Re: net: deadlock between ip_expire/sch_direct_xmit

From: Eric Dumazet
Date: Mon Mar 20 2017 - 08:43:28 EST


On Mon, 2017-03-20 at 10:59 +0100, Dmitry Vyukov wrote:
> On Tue, Mar 14, 2017 at 5:41 PM, Cong Wang <xiyou.wangcong@xxxxxxxxx> wrote:
> > On Tue, Mar 14, 2017 at 7:56 AM, Eric Dumazet <edumazet@xxxxxxxxxx> wrote:
> >> On Tue, Mar 14, 2017 at 7:46 AM, Dmitry Vyukov <dvyukov@xxxxxxxxxx> wrote:
> >>
> >>> I am confused. Lockdep has observed both of these stacks:
> >>>
> >>> CPU0 CPU1
> >>> ---- ----
> >>> lock(&(&q->lock)->rlock);
> >>> lock(_xmit_ETHER#2);
> >>> lock(&(&q->lock)->rlock);
> >>> lock(_xmit_ETHER#2);
> >>>
> >>>
> >>> So it somehow happened.
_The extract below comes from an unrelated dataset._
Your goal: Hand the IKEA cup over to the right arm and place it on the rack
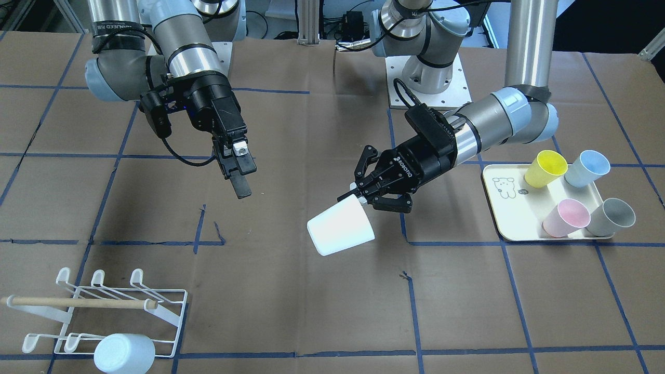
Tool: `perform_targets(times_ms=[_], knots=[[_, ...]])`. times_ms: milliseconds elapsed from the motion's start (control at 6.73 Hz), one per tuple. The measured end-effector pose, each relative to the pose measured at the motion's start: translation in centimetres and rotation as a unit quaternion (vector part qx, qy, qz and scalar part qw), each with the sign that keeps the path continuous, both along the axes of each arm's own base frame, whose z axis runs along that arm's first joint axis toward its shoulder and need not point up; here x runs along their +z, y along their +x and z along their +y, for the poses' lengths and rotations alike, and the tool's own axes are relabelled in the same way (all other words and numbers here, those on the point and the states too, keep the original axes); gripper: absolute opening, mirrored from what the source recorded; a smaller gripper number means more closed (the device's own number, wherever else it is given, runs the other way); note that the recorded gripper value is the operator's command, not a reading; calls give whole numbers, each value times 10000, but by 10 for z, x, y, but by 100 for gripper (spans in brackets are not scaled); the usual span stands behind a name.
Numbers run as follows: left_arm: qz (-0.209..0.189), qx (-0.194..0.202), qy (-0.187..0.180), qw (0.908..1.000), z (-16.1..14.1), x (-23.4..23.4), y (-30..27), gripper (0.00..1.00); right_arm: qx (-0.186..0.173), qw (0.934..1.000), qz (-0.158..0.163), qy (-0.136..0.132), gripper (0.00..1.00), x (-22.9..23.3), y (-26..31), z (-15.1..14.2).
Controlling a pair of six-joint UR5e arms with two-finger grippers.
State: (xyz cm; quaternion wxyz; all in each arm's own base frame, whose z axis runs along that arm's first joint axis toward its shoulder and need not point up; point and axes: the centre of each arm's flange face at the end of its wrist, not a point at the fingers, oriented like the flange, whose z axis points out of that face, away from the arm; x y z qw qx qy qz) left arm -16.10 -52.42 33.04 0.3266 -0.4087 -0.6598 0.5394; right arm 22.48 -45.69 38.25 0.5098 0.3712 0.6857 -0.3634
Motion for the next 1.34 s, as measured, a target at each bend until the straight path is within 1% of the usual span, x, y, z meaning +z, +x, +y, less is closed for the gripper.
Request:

Or what do you mean?
> >>>
> >>
> >> Lockdep said " possible circular locking dependency detected " .
> >> It is not an actual deadlock, but lockdep machinery firing.
> >>
> >> For a dead lock to happen, this would require that he ICMP message
> >> sent by ip_expire() is itself fragmented and reassembled.
> >> This cannot be, because ICMP messages are not candidates for
> >> fragmentation, but lockdep can not know that of course...
> >
> > It doesn't have to be ICMP, as long as get the same hash for
> > the inet_frag_queue, we will need to take the same lock and
> > deadlock will happen.
> >
> > hash = ipqhashfn(iph->id, iph->saddr, iph->daddr, iph->protocol);
> >
> > So it is really up to this hash function.
>
>
>
> Is the following the same issue?
> It mentions dev->qdisc_tx_busylock, but I am not sure if it's relevant
> if there already a cycle between _xmit_ETHER#2 -->
> &(&q->lock)->rlock#2.


False positive again.

veth needs to use netdev_lockdep_set_classes(), assuming you use veth ?

I will provide a patch, thanks.

cf515802043cccecfe9ab75065f8fc71e6ec9bab missed a few drivers.